> [WHAT YOU NEED TO DO]
Transcribe the listing from its top line through the line with "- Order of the". Keep it exact, both ends included, and add nothing.

> [INFORMATION]
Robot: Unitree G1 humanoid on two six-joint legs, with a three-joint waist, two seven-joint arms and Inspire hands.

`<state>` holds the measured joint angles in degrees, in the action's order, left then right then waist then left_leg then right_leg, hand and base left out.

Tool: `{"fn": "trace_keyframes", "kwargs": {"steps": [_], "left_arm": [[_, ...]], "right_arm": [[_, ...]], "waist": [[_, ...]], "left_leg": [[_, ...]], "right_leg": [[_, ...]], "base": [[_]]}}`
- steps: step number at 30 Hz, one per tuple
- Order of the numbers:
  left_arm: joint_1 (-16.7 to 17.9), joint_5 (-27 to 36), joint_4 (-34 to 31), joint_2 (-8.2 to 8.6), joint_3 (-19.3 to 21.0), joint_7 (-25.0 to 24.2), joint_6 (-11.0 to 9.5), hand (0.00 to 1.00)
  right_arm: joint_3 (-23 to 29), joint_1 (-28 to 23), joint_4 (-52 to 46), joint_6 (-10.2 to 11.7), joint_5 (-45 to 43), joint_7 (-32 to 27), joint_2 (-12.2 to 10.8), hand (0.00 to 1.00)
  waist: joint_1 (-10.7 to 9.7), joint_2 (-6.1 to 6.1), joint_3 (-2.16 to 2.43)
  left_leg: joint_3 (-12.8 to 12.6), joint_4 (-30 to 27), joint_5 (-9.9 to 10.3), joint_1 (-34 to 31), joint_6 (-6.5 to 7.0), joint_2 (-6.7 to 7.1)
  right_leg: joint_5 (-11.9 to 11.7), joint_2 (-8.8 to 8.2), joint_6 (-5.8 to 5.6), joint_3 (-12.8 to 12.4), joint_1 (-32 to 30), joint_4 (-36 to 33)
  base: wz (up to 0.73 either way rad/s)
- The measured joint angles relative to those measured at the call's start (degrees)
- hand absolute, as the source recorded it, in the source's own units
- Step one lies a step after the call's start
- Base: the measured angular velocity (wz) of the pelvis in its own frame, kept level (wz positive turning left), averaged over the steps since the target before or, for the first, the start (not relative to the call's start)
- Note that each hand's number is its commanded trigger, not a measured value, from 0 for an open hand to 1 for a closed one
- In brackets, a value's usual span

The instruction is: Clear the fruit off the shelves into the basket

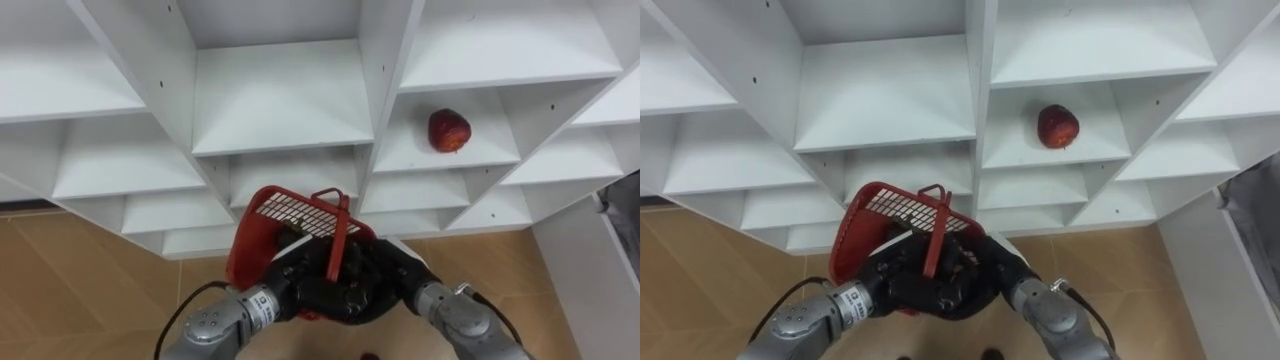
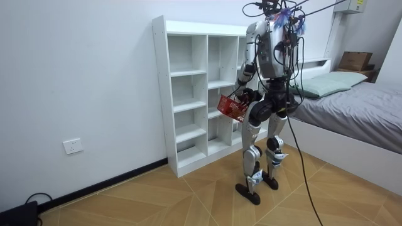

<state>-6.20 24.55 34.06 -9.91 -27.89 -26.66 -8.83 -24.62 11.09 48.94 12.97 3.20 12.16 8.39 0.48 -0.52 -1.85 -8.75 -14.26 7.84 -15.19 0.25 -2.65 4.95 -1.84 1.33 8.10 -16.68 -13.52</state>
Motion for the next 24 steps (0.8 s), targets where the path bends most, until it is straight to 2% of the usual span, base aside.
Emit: {"fn": "trace_keyframes", "kwargs": {"steps": [11, 15, 18, 22, 24], "left_arm": [[0.31, -0.53, 0.00, -0.22, 0.99, 0.05, 0.01, 1.00], [1.60, -0.52, -1.44, -1.54, 1.31, 0.24, 0.00, 1.00], [1.74, -0.52, -1.45, -2.37, 1.32, 0.61, 0.00, 1.00], [3.94, -0.53, -1.45, -2.66, 2.15, 1.43, -0.01, 1.00], [5.13, -0.57, -1.45, -2.66, 3.28, 1.57, -0.11, 1.00]], "right_arm": [[0.17, -0.14, -0.54, 0.03, -1.54, 1.78, 0.05, 0.00], [0.33, -1.01, -2.73, 0.01, -1.46, 1.75, 0.53, 0.00], [0.38, -1.55, -3.26, 0.01, -1.24, 1.67, 0.54, 0.00], [0.48, -4.51, -6.06, -0.15, -1.25, 1.61, 0.65, 0.00], [0.61, -5.28, -8.25, -0.21, -1.42, 1.71, 0.99, 0.00]], "waist": [[0.18, 0.34, 0.18], [0.20, 0.47, 0.26], [0.15, 0.91, 0.56], [0.12, 1.55, 1.10], [0.01, 1.54, 1.11]], "left_leg": [[0.01, 0.02, 0.00, 0.38, 0.00, -0.06], [0.00, 0.00, 0.00, 0.75, -0.01, -0.05], [0.00, 0.01, 0.01, 1.25, -0.02, -0.05], [-0.29, 1.38, 0.03, 4.13, -0.09, -0.04], [-0.51, 1.63, 0.00, 4.64, -0.14, -0.04]], "right_leg": [[-0.07, 0.04, 0.05, -0.07, 0.26, -0.19], [-0.07, 0.07, 0.04, -0.08, 0.63, -0.13], [-0.07, 0.09, 0.05, 0.02, 1.27, -0.01], [0.03, 0.22, 0.01, 0.01, 3.78, 0.84], [0.06, 0.21, 0.03, -0.09, 4.09, 0.84]], "base": [[0.00], [0.00], [0.00], [-0.03], [-0.07]]}}
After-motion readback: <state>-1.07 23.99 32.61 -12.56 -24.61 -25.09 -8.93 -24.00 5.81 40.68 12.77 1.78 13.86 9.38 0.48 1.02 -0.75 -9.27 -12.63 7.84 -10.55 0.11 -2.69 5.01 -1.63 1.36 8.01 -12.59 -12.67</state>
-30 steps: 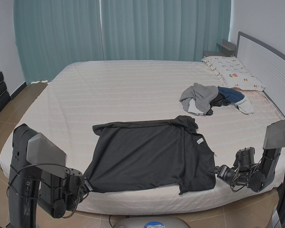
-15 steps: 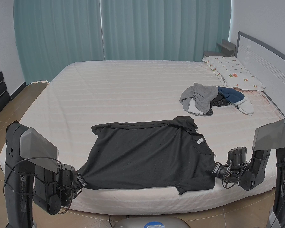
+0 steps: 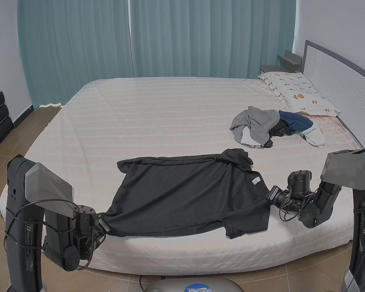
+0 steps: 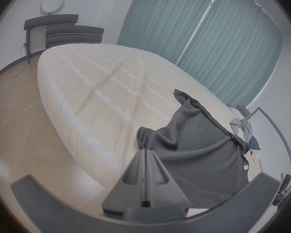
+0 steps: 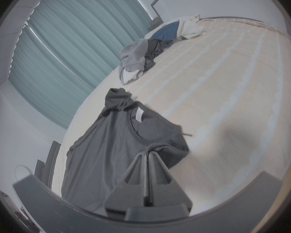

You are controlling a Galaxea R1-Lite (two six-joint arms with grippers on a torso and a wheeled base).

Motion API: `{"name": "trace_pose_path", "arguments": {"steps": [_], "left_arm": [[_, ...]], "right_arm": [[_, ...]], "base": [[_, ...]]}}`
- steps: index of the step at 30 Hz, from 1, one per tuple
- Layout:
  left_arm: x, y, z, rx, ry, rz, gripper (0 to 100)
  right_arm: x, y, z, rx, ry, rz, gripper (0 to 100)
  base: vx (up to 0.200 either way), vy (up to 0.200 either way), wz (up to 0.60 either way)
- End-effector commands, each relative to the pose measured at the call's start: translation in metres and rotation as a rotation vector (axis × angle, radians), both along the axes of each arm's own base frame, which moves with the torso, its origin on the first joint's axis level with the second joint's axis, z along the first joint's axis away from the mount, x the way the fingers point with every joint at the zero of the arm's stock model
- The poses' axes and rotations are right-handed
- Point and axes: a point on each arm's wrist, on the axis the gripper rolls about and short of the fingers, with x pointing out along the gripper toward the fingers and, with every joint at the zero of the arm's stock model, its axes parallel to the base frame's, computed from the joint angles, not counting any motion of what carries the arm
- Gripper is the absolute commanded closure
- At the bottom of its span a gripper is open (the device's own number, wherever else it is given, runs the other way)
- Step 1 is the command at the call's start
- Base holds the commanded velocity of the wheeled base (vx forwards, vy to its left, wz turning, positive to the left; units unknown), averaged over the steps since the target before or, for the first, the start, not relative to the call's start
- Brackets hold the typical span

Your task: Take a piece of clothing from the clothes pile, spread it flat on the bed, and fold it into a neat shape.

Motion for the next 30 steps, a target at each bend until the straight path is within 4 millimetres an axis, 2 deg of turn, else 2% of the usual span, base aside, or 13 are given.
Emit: {"name": "trace_pose_path", "arguments": {"steps": [1, 5, 7, 10, 16, 17, 22, 28, 30], "left_arm": [[0.009, 0.002, -0.006, -0.005, -0.015, 0.024, 100], [0.01, 0.002, -0.009, -0.004, -0.01, 0.025, 100], [0.009, 0.002, -0.013, -0.002, 0.003, 0.026, 100], [0.009, 0.002, -0.013, -0.001, 0.004, 0.025, 100], [0.009, 0.002, -0.014, -0.003, 0.006, 0.022, 100], [0.009, 0.002, -0.014, -0.002, 0.008, 0.022, 100], [0.008, 0.002, -0.017, -0.002, 0.018, 0.022, 100], [0.008, 0.002, -0.019, -0.003, 0.023, 0.019, 100], [0.008, 0.002, -0.019, -0.003, 0.023, 0.019, 100]], "right_arm": [[0.022, 0.002, 0.007, 0.005, -0.048, -0.007, 100], [0.029, 0.003, 0.007, 0.004, -0.043, -0.007, 100], [0.046, 0.006, 0.0, -0.003, -0.022, -0.009, 100], [0.056, 0.006, -0.003, -0.004, -0.019, -0.011, 100], [0.067, 0.009, -0.013, -0.008, -0.023, -0.018, 100], [0.068, 0.009, -0.015, -0.009, -0.023, -0.019, 0], [0.065, 0.008, -0.014, -0.01, -0.023, -0.02, 0], [0.043, -0.007, 0.026, 0.016, -0.038, -0.012, 0], [0.028, -0.008, 0.027, 0.026, 0.002, 0.015, 0]], "base": [[0.0, 0.0, 0.0], [0.0, 0.0, 0.0], [0.0, 0.0, 0.0], [0.0, 0.0, 0.0], [0.0, 0.0, 0.0], [0.0, 0.0, 0.0], [0.0, 0.0, 0.0], [0.0, 0.0, 0.0], [0.0, 0.0, 0.0]]}}
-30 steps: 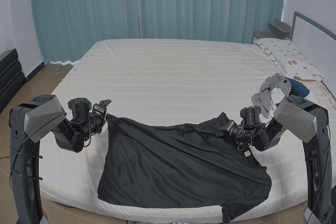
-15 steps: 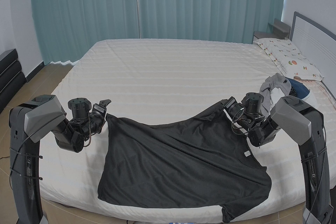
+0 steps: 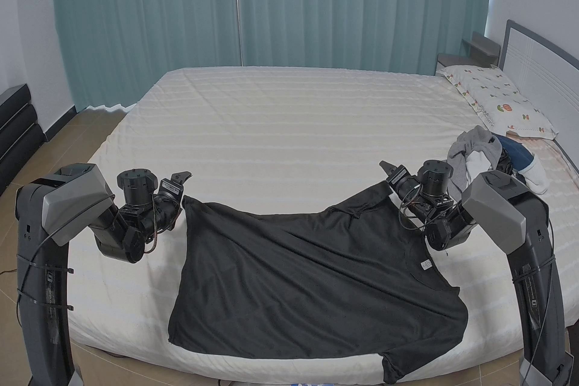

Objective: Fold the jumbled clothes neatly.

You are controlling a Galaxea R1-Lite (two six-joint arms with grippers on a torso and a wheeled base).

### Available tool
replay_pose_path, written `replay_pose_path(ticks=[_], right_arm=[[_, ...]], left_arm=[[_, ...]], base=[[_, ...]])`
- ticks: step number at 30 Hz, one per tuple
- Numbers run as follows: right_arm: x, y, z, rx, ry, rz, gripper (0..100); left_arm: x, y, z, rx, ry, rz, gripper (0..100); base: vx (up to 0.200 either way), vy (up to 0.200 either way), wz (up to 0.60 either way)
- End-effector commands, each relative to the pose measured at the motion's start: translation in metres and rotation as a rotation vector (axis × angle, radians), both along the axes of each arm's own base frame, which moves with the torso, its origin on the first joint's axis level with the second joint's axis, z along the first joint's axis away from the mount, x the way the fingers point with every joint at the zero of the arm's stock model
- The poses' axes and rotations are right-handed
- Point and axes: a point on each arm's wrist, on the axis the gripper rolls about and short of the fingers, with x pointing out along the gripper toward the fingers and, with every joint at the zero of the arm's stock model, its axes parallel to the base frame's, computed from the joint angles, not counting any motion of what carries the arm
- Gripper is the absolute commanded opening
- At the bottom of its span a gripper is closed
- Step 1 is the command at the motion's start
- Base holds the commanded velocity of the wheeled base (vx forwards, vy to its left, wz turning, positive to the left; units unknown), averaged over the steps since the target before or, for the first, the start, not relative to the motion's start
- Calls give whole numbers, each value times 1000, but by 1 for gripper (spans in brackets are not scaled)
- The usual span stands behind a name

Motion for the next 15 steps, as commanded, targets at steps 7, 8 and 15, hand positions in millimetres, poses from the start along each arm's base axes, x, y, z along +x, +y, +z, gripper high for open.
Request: replay_pose_path(ticks=[7,8,15], right_arm=[[-29,-44,9,-25,98,111,100],[-27,-50,8,-26,101,99,100],[-27,-72,-23,-51,203,87,100]], left_arm=[[0,0,-1,1,1,-1,100],[0,0,-1,1,1,-1,100],[0,0,-1,1,3,-2,100]], base=[[0,0,0],[0,0,0],[0,0,0]])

> [RESULT BELOW]
Robot: Unitree G1 humanoid on two six-joint legs, with a three-joint waist, two seven-joint arms and Inspire hands.

`<state>` holds the measured joint angles in degrees, in the action's order, left then right then waist then left_leg then right_leg, hand and base left out.

Tool: `{"fn": "trace_keyframes", "kwargs": {"steps": [_], "left_arm": [[_, ...]], "right_arm": [[_, ...]], "waist": [[_, ...]], "left_leg": [[_, ...]], "right_leg": [[_, ...]], "base": [[_]]}}`
- steps: step number at 30 Hz, one per tuple
- Order of the numbers:

The answer was written out completely.